Explanation.-In this sub-section, "Principal Commissioner or Commissioner", in relation to a competent authority, means such Principal Commissioner or Commissioner as the Board may, by general or special order in writing, specify in this behalf.

(7) If the competent authority is not satisfied as provided in sub-section (6), he shall, by order in writing, declare that the property will not be acquired under this Chapter.

(8) The competent authority shall serve a copy of his order under sub-section (6) or sub-section (7), as the case may be, on the transferor, the transferee and on every person who has made objections against such acquisition under section 269E.

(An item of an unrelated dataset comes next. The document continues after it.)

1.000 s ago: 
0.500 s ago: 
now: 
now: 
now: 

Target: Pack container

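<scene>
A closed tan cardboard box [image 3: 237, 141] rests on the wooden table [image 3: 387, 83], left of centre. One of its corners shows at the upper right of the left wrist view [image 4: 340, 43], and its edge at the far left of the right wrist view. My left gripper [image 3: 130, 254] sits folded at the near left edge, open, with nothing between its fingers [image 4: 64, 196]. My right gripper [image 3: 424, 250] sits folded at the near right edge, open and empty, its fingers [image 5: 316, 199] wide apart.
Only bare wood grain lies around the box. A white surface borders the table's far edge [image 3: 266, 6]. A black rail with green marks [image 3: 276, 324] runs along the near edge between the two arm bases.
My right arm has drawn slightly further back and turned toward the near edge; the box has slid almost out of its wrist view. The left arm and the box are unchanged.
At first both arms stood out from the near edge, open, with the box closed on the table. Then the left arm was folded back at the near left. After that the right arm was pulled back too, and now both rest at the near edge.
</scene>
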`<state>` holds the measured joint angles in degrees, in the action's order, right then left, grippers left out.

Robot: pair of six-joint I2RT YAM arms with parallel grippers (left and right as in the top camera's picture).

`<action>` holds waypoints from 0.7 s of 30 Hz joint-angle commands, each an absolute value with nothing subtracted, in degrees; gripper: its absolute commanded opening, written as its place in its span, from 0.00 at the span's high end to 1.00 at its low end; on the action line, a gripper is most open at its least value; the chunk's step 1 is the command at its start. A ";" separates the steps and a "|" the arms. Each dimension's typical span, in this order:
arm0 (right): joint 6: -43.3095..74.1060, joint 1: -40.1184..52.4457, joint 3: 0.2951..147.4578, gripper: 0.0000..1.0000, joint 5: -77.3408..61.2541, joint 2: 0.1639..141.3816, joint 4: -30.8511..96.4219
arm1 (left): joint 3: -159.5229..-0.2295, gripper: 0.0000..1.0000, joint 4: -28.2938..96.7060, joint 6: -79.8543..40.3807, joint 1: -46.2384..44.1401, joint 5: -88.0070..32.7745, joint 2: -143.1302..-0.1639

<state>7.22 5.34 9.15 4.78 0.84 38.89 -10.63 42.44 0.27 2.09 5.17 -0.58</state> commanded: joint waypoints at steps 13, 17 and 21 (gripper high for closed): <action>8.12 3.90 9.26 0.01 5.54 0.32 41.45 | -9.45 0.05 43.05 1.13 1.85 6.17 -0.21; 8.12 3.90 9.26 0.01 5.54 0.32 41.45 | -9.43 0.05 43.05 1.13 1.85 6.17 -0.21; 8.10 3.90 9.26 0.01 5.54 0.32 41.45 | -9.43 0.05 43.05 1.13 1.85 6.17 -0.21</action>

(9) In any proceedings under this Chapter in respect of any immovable property, no objection shall be entertained on the ground that although the apparent consideration for the property is less than the fair market value of the property on the date of the execution of the instrument of transfer or where such property is of the nature referred to in sub-clause (ii) of clause (e) of section 269A on the date of the transfer, the consideration as agreed to between the parties has been truly stated in the instrument of transfer because such consideration was agreed to having regard to the price that such property would have ordinarily fetched on such transfer in the open market on the date of the conclusion of the agreement to transfer the property, except where such agreement has been registered under the Registration Act, 1908 (16 of 1908).